* **What you will do**
Write out the data again in full, keeping every character the same.
━━━ Given entries ━━━
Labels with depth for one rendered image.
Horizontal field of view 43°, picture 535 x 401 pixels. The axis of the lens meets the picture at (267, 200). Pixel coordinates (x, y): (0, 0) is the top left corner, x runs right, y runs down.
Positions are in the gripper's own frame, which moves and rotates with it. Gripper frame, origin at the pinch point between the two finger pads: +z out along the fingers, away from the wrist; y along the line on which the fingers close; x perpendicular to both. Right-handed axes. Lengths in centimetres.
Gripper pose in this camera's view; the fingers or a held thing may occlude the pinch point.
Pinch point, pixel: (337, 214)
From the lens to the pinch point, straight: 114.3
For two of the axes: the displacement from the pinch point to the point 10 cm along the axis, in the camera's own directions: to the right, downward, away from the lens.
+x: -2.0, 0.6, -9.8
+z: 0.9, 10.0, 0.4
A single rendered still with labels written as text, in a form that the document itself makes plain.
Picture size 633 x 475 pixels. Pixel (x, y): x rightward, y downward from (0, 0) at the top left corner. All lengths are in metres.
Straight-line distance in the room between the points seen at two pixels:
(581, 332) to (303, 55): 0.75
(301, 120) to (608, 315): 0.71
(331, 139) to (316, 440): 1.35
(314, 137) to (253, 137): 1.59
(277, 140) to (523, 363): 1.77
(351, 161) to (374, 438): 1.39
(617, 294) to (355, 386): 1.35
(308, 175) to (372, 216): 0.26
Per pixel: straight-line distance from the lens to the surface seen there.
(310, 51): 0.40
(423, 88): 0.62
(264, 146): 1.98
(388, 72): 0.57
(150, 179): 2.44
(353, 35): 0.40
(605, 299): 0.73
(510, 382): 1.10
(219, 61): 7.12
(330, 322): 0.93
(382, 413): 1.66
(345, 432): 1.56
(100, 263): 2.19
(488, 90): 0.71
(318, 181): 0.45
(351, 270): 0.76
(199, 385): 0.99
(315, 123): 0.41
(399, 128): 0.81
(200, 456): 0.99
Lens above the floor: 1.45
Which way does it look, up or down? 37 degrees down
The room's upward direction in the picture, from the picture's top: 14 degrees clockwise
━━━
* **Written solution**
Labels with depth for one rendered image.
Horizontal field of view 43°, picture 535 x 401 pixels. The axis of the lens meets the picture at (267, 200). Pixel coordinates (x, y): (0, 0) is the top left corner, x runs right, y runs down.
Positions are in the gripper's own frame, which moves and rotates with it. Gripper frame, origin at the pinch point between the two finger pads: +z out along the fingers, away from the wrist; y along the line on which the fingers close; x perpendicular to both. Right-handed axes. Lengths in centimetres.
Gripper pose in this camera's view; the fingers or a held thing may occlude the pinch point.
Pinch point, pixel: (337, 214)
From the lens to the pinch point, straight: 114.3
For two of the axes: the displacement from the pinch point to the point 10 cm along the axis, in the camera's own directions: to the right, downward, away from the lens.
+x: -2.0, 0.6, -9.8
+z: 0.9, 10.0, 0.4
A single rendered still with labels written as text, in a form that the document itself makes plain.
Picture size 633 x 475 pixels. Pixel (x, y): x rightward, y downward from (0, 0) at the top left corner. All lengths are in metres.
Straight-line distance in the room between the points seen at two pixels:
(581, 332) to (303, 55): 0.75
(301, 120) to (608, 315): 0.71
(331, 139) to (316, 440): 1.35
(314, 137) to (253, 137): 1.59
(277, 140) to (523, 363): 1.77
(351, 161) to (374, 438): 1.39
(617, 294) to (355, 386): 1.35
(308, 175) to (372, 216): 0.26
Per pixel: straight-line distance from the lens to the surface seen there.
(310, 51): 0.40
(423, 88): 0.62
(264, 146): 1.98
(388, 72): 0.57
(150, 179): 2.44
(353, 35): 0.40
(605, 299): 0.73
(510, 382): 1.10
(219, 61): 7.12
(330, 322): 0.93
(382, 413): 1.66
(345, 432): 1.56
(100, 263): 2.19
(488, 90): 0.71
(318, 181): 0.45
(351, 270): 0.76
(199, 385): 0.99
(315, 123): 0.41
(399, 128): 0.81
(200, 456): 0.99
Lens above the floor: 1.45
Which way does it look, up or down? 37 degrees down
The room's upward direction in the picture, from the picture's top: 14 degrees clockwise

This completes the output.